Une nouvelle polémique médiatique secoue CNews. L’écrivain Richard Millet a qualifié Aya Nakamura d'"énorme chanteuse malienne" lors d’un débat télévisé, opposant "La Traviata" à la chanteuse franco-malienne. La séquence a rapidement déclenché des réactions sur les réseaux sociaux et dans le monde culturel. Elle intervient quelques semaines après une sanction de l’Arcom contre la chaîne, condamnée à 100 000 euros d’amende pour deux séquences jugées susceptibles d’encourager la discrimination envers les musulmans et les Algériens.
Invité sur CNews, l’écrivain Richard Millet a déclenché une vive controverse. Il a déclaré : "Je préfère La Traviata à cette énorme chanteuse malienne qui chantait devant l’Académie française".
Il faisait référence à Aya Nakamura, artiste franco-malienne régulièrement au centre des débats culturels et identitaires en France.

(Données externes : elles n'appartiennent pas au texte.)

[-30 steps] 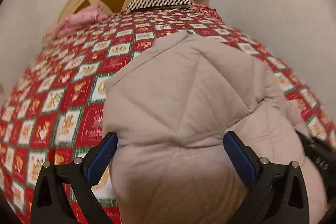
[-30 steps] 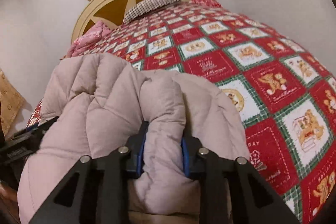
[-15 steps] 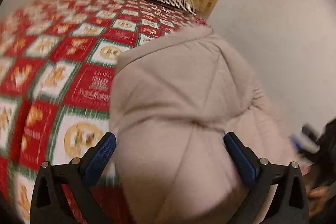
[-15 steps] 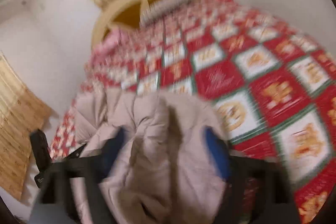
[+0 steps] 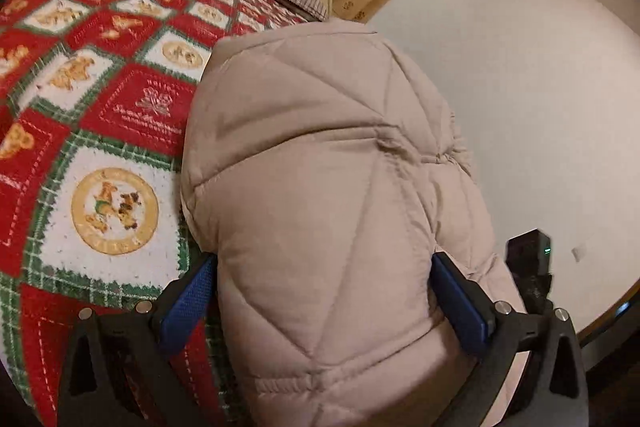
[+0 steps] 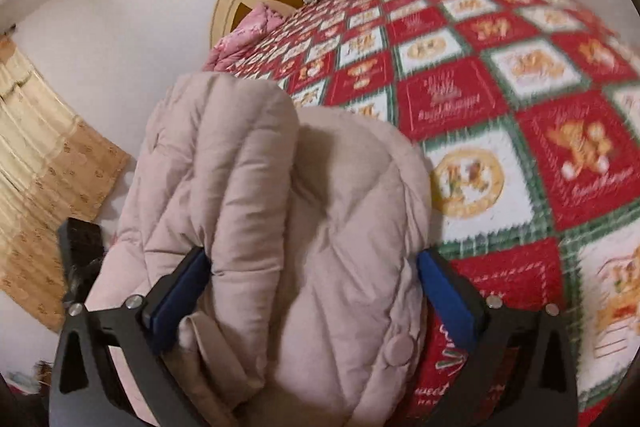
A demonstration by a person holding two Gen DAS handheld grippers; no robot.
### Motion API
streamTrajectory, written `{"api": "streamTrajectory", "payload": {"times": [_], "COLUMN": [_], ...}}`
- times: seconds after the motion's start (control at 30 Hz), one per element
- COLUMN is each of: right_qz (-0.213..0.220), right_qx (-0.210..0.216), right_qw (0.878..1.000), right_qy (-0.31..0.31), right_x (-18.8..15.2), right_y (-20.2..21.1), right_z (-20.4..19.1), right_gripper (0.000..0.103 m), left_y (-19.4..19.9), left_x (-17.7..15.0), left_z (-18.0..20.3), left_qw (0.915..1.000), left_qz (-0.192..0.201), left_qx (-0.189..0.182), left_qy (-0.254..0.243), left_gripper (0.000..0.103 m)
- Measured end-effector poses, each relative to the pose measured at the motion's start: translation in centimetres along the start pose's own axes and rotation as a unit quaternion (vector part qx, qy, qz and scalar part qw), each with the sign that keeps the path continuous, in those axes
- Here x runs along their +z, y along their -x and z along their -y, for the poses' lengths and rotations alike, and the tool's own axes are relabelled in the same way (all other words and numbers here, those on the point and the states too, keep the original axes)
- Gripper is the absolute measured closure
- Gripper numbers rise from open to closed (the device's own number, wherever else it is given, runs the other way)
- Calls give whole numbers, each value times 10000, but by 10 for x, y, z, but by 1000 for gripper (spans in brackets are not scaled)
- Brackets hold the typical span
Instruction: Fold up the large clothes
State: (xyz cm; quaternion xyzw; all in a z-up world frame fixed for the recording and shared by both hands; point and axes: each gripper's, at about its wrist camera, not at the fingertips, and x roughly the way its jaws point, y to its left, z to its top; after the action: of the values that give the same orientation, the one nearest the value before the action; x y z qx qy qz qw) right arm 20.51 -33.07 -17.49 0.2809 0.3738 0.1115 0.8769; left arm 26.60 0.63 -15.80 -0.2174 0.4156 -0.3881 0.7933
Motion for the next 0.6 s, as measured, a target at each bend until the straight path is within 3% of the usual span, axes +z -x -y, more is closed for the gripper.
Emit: {"api": "streamTrajectory", "payload": {"times": [0.2, 0.27, 0.4, 0.6], "right_qz": [120, 19, -134, -468], "right_qx": [68, 299, 354, 871], "right_qw": [9999, 9992, 9993, 9948], "right_qy": [-85, -257, 9, 239], "right_x": [-16, -20, -8, 11], "right_y": [24, 17, -2, -46], "right_z": [5, 11, 3, -17], "right_gripper": [0, 0, 0, 0], "left_y": [-7, -3, 0, -3], "left_x": [2, 4, 4, 12], "left_z": [2, -3, -9, -20], "left_qw": [9999, 9999, 9999, 9995], "left_qz": [48, 51, 59, 146], "left_qx": [-39, -27, -127, -257], "left_qy": [-97, -87, 21, 150], "left_gripper": [1, 1, 1, 1]}}
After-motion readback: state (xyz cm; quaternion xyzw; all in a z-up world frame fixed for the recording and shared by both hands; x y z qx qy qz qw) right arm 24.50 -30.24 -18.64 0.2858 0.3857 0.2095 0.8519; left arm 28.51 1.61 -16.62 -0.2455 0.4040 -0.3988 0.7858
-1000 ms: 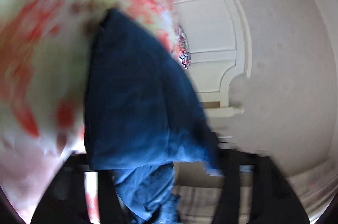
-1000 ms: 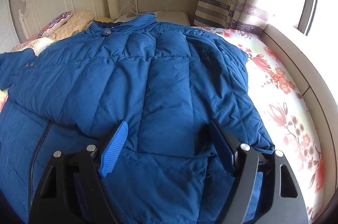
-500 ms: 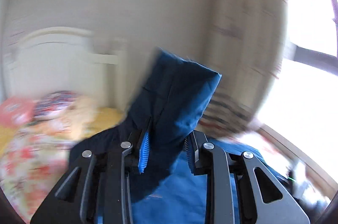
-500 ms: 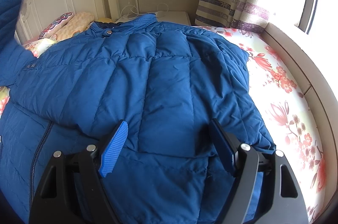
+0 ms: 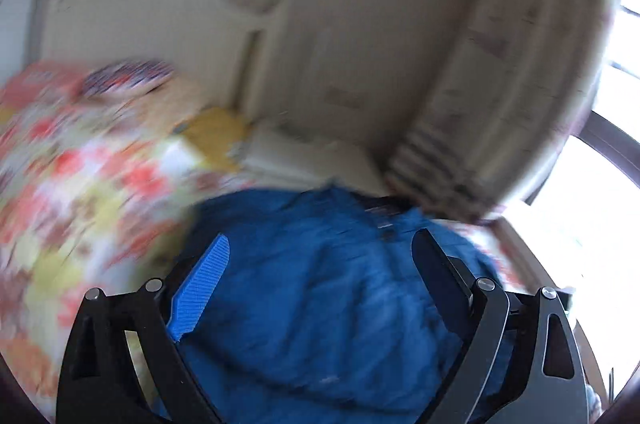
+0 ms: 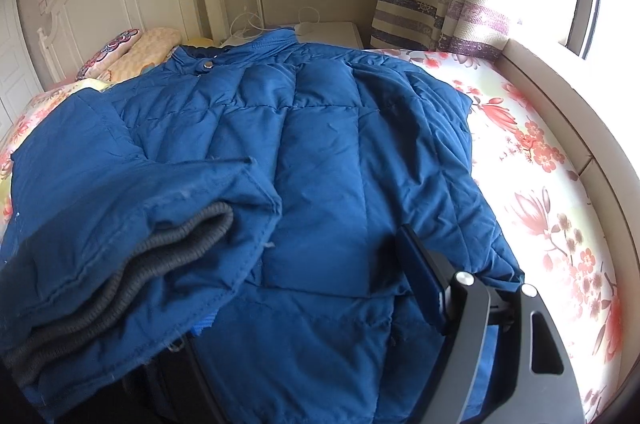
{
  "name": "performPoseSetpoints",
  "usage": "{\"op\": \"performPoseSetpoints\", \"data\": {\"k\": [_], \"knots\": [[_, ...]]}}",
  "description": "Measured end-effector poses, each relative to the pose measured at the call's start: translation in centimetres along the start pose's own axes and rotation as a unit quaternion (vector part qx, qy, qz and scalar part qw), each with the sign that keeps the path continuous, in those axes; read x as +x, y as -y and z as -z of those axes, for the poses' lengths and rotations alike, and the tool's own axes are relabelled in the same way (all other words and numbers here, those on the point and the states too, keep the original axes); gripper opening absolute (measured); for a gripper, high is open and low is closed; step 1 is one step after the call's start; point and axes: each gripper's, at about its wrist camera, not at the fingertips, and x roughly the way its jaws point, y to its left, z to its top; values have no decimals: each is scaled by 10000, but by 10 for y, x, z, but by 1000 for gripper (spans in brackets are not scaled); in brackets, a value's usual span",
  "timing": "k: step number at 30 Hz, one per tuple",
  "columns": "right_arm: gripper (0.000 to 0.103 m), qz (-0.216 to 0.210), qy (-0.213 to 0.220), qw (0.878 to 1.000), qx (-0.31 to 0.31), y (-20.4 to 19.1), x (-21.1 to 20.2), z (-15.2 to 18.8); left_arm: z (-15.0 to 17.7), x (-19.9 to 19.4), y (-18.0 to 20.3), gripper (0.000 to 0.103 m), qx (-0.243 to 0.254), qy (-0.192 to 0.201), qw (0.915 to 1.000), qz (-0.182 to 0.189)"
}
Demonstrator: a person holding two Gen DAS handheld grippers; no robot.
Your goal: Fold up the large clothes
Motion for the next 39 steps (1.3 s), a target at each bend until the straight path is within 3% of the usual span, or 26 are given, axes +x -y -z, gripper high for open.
{"op": "performPoseSetpoints", "data": {"k": [4,9,12,15,20,21,24,30,32,34,36,38,39], "knots": [[72,46,174,9997,178,6,-7,1,35,-2,-53,88,-528,-312,9955,-718],[72,375,627,9919,1043,39,-41,9,48,4,-60,88,-363,-567,9935,-919],[72,103,727,9829,1691,63,-66,23,53,0,-57,88,-190,-597,9942,-878],[72,-679,614,9695,2275,79,-92,48,65,11,-57,89,-114,-625,9934,-959],[68,-1452,-89,9703,1933,45,-104,82,76,20,-75,89,-453,-745,9918,-933],[63,-1584,-181,9689,1892,36,-103,85,76,19,-78,89,-511,-711,9917,-938],[61,-2094,-434,9607,1769,9,-94,87,77,18,-85,89,-677,-692,9908,-950],[61,-2083,-733,9614,1643,-20,-65,82,79,13,-88,89,-812,-616,9904,-931],[51,-2057,-684,9629,1608,-25,-60,82,79,14,-88,89,-816,-618,9905,-920],[30,-1973,-566,9676,1470,-31,-58,79,79,14,-88,89,-831,-629,9905,-900],[20,-1813,-116,9767,1140,-41,-71,74,79,13,-89,89,-874,-603,9904,-882],[18,-1361,526,9889,291,-61,-96,61,79,12,-90,89,-894,-582,9905,-867],[18,-1216,818,9892,-96,-70,-108,52,79,13,-90,89,-894,-585,9906,-859]]}}
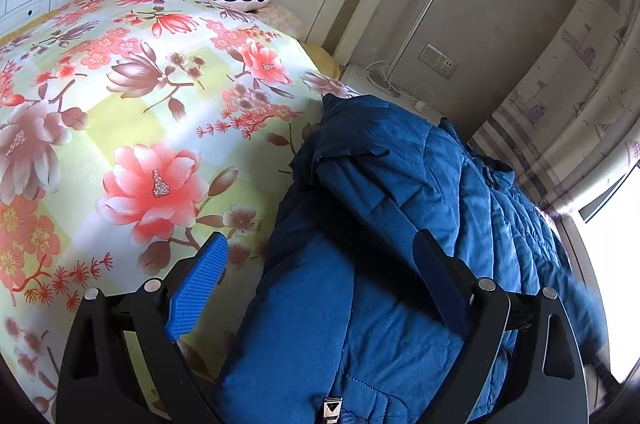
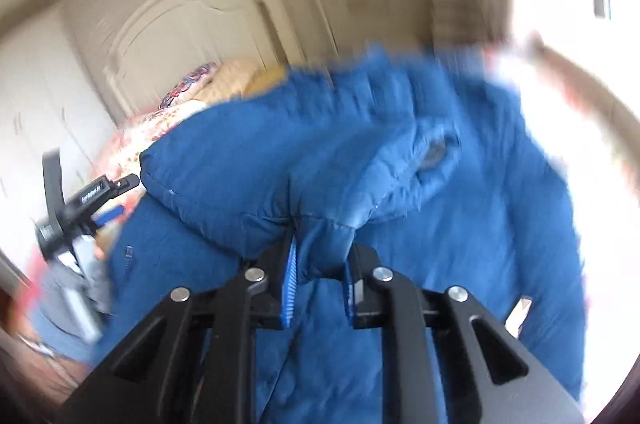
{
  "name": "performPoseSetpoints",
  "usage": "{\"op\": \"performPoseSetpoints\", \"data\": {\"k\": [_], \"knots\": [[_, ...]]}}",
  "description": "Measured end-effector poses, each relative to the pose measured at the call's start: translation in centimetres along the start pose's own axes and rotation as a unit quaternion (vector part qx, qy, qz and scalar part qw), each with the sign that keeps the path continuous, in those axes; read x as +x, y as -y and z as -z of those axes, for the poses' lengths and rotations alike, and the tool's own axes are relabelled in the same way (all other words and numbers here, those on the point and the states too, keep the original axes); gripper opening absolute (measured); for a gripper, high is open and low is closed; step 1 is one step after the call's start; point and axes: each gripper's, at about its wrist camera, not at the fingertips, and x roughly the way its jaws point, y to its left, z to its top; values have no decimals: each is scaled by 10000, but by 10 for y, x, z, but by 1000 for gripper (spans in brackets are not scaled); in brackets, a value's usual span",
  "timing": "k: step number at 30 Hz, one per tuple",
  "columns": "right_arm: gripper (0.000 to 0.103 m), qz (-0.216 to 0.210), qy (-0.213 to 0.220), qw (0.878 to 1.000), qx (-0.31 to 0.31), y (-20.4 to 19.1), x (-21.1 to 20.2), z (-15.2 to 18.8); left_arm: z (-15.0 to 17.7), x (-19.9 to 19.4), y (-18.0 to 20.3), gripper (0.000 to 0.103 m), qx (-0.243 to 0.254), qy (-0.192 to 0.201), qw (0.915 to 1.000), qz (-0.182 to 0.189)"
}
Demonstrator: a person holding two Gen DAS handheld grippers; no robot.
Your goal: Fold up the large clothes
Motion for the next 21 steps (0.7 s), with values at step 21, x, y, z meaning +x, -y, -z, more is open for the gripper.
{"op": "performPoseSetpoints", "data": {"k": [21], "knots": [[39,1056,-158,9856,1313,131,37,-54,2,7,-10,89,-281,-160,9995,41]]}}
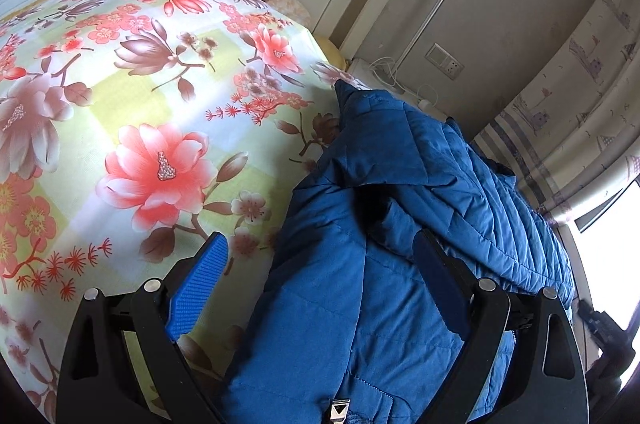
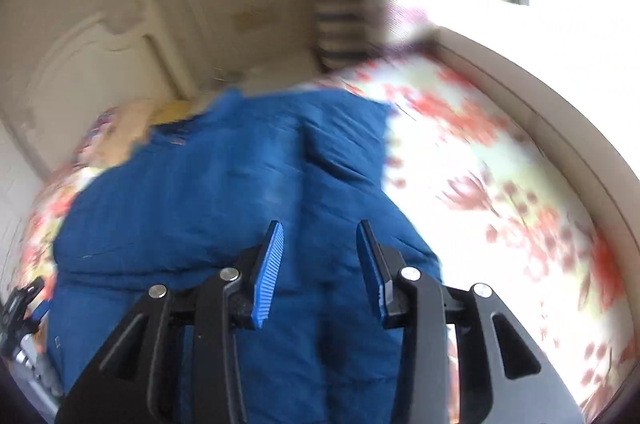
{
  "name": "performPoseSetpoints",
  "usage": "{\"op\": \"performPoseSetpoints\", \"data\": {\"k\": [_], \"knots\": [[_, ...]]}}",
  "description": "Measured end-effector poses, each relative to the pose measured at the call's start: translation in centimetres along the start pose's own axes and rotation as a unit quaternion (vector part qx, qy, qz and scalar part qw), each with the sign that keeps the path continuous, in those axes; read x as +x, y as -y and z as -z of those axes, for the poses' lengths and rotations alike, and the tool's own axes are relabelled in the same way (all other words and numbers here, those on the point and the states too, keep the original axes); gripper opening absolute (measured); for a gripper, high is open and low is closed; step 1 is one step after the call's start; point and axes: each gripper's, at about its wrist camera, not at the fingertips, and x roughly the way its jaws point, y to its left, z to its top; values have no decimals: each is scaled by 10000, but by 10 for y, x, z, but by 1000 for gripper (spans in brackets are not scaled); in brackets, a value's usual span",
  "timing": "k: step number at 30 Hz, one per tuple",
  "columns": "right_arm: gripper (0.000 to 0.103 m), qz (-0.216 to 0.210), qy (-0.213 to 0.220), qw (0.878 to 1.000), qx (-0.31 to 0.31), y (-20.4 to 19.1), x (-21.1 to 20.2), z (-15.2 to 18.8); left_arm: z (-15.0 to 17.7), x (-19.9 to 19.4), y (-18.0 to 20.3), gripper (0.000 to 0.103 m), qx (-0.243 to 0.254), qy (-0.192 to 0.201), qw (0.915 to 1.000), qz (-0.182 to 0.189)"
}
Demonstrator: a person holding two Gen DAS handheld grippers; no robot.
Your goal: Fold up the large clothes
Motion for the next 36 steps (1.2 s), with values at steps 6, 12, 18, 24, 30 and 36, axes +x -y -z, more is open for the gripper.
{"op": "performPoseSetpoints", "data": {"k": [6,12,18,24,30,36], "knots": [[59,-753,-293,9954,523,-10,29,-14,0,1,1,89,26,1,10000,-68],[28,-1084,-534,9880,958,0,67,-5,1,5,1,89,47,-98,9999,-87],[17,-1053,275,9938,223,-28,9,0,0,7,0,89,40,-122,9999,-97],[46,-279,-268,9987,333,-5,32,17,-1,7,0,89,63,-108,9999,-112],[53,121,654,9978,-18,-29,-8,6,0,6,2,89,86,-107,9998,-131],[53,-59,499,9963,-702,-63,8,-2,-1,4,13,89,338,-190,9984,-415]]}}
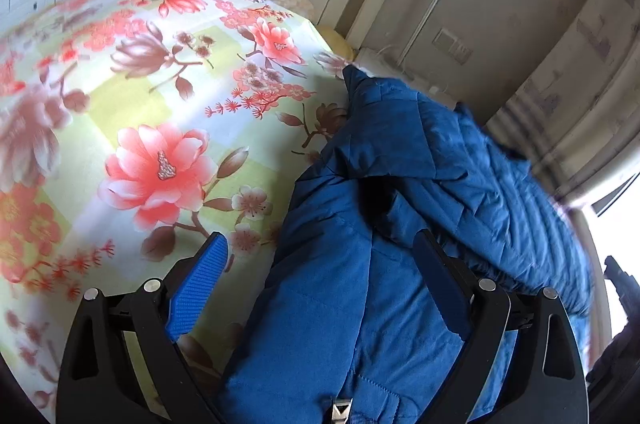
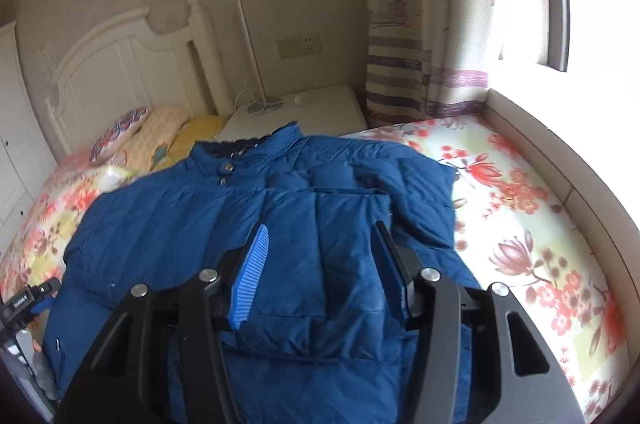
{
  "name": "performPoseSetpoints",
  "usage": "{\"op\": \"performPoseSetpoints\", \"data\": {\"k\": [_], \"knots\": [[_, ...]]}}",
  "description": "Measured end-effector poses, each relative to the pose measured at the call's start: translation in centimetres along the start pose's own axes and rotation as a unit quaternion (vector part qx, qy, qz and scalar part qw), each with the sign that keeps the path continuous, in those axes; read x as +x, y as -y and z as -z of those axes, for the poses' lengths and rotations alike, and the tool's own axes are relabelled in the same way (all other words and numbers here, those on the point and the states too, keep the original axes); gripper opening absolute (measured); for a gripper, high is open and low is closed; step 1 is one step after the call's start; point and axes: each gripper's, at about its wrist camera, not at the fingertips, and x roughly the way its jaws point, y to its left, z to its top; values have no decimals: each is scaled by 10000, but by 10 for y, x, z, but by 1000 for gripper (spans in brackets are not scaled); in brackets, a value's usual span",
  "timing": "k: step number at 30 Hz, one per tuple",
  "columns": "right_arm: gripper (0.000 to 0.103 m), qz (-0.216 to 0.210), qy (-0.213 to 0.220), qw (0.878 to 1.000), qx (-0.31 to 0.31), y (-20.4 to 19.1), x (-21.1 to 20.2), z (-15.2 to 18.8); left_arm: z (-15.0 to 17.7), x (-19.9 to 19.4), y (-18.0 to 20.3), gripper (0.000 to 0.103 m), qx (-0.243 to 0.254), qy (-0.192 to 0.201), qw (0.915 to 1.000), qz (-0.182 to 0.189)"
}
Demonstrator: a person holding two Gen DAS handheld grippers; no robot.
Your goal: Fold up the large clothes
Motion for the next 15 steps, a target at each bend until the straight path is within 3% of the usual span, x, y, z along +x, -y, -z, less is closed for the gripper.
{"op": "performPoseSetpoints", "data": {"k": [2,5,8,12,15], "knots": [[53,-23,-157,9998,-143,-5,12,3,-7,-13,14,89,190,13,9998,7],[54,110,-576,9976,-370,-6,32,18,-28,-36,46,89,439,284,9979,394],[55,63,-614,9973,-387,-4,41,27,-47,-40,89,90,894,463,9931,607],[56,26,-628,9973,-383,-4,44,29,-56,-12,136,91,1464,382,9866,610],[56,26,-613,9974,-389,-5,45,31,-57,31,151,91,1584,45,9865,424]]}}
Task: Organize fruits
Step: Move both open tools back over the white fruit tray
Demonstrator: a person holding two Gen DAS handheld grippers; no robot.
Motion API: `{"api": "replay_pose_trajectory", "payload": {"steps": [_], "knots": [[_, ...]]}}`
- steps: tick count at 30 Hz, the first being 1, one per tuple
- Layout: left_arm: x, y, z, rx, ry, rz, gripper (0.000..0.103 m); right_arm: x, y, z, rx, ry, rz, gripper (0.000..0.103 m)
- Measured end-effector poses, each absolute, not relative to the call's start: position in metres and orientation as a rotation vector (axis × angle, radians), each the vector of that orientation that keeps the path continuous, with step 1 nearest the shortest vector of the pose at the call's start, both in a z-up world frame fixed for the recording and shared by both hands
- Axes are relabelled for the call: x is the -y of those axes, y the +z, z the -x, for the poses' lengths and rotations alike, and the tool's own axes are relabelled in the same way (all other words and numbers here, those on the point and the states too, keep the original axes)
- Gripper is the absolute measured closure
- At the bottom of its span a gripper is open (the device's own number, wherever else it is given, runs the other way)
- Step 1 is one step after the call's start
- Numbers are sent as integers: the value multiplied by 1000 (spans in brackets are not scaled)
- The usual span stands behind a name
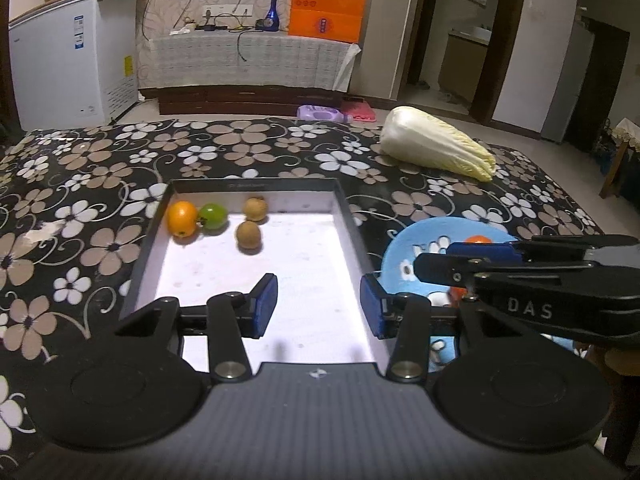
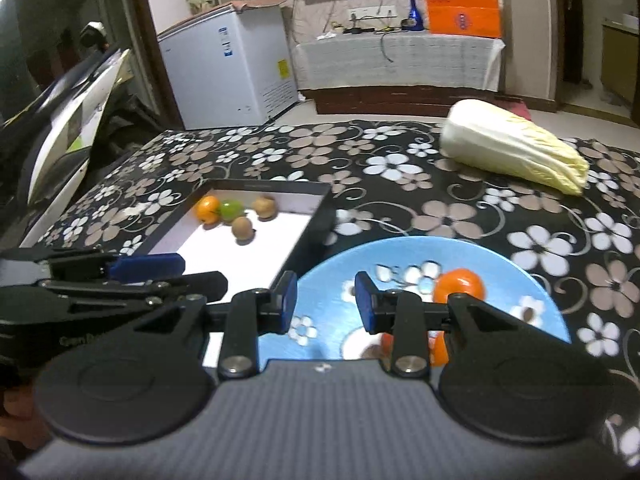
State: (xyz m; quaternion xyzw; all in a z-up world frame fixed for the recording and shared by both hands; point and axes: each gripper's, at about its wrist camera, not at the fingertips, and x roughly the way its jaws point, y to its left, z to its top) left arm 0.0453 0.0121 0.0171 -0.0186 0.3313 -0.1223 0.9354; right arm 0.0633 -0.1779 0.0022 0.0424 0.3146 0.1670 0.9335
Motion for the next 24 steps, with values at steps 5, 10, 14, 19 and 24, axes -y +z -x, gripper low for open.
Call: {"api": "replay_pose_trajectory", "payload": {"steps": [5, 10, 14, 19, 24], "knots": [[-27, 15, -45, -684, -227, 36, 51, 159, 0, -71, -647, 371, -79, 68], [-41, 10, -46, -693, -206, 34, 51, 141, -1, -76, -647, 399, -62, 68], [-51, 10, -47, -692, -200, 51, 51, 128, -2, -82, -647, 418, -32, 68], [-61, 7, -52, -694, -180, 55, 51, 116, -4, -89, -646, 436, -15, 68], [-69, 7, -59, -709, -160, 77, 51, 105, -4, -100, -642, 446, 1, 68]]}}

L’écrivain a opposé l’opéra "La Traviata" du compositeur Giuseppe Verdi à la performance d’Aya Nakamura, estimant défendre une certaine conception de la culture.
La séquence a immédiatement suscité des réactions sur les réseaux sociaux. Plusieurs internautes et personnalités ont dénoncé des propos jugés méprisants.
Une sanction récente de l’Arcom contre CNews
Cette polémique intervient dans un contexte sensible pour la chaîne. Début février, Arcom a infligé à CNews deux amendes totalisant 100 000 euros.
Le régulateur de l’audiovisuel a estimé que deux séquences diffusées étaient susceptibles d’encourager la discrimination envers les musulmans et les Algériens.
Cette nouvelle controverse relance le débat sur la responsabilité éditoriale des chaînes d’information en continu. Elle interroge également les frontières entre liberté d’expression, critique culturelle et stigmatisation.